The health secretary just announced a new app-based work system to encourage “flexible working” and overtime in the NHS. Unions have slammed the plans, accusing Jeremy Hunt of introducing further precarity into the health service.

Hunt used a speech this afternoon to Tory conference to announce “new flexible working arrangements”, which “will be offered to all NHS employees during this parliament.”

“Next year”, he said, “we’ll start with 12 trusts piloting a new app-based flexible working offer to their staff.”

Announcing the working arrangements, Hunt said that nurses “need to be able to work flexibly, do extra hours at short notice, get paid more quickly when they do and make their own choices on pension contributions.”

The GMB union was quick to respond, accusing the health secretary of “bringing the gig economy to the NHS”. A statement from the union added:

“Instead of wasting money creating Uber for the NHS, why doesn’t the health secretary give all NHS staff the pay rise they desperately need?”

Due to the public sector pay freeze and cuts to teaching bursaries by the Tory government, the NHS is currently short 40,000 nurses and 3,500 midwives.

It’s unclear how the new piece of technology will deal with this widespread and growing staffing crisis.

It was revealed earlier this year that a quarter of public sector workers already do on average an extra 8 hours a week of unpaid overtime. So, how exactly this app will squeeze extra hours from existing NHS who are already massively overworked is also unclear.

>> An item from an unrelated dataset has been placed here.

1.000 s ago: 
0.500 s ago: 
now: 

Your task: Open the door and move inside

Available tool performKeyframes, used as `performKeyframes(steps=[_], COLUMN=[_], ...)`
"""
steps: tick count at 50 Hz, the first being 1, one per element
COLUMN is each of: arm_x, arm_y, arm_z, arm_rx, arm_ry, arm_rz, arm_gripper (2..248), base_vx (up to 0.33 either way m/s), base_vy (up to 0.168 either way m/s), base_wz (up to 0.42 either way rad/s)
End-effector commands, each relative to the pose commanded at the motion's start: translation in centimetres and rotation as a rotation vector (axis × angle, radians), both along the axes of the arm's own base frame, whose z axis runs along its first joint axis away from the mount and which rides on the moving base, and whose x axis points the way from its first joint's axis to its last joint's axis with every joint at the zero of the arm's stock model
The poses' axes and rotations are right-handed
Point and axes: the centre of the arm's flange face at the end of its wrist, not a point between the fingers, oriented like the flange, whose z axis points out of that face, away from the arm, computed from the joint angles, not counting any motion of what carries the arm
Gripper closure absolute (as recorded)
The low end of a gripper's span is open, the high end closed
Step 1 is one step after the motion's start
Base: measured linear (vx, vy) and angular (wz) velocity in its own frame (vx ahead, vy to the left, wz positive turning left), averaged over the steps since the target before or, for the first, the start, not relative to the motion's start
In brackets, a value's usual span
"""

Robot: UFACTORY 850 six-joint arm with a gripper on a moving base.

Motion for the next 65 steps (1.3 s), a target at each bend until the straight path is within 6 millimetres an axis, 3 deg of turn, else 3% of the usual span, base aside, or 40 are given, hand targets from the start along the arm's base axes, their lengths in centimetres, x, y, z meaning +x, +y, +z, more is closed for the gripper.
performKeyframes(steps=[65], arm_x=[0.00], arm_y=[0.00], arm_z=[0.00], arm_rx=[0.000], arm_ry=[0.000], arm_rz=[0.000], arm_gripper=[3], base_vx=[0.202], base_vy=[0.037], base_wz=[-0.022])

“The idea that there is some untapped reserve of labour in the NHS that can be unlocked with an app is pure fantasy”, said Rehana Azam, GMB National Secretary for Public Services, adding:

“Having our overworked, underpaid NHS staff being told via an app they are not needed at the last minute is a terrible idea and the start of a slippery slope.

“You only have to look at this model in health and social care where zero hours contracts and 15 minute slots to look after the elderly have left the system on the brink of collapse”, Azam added.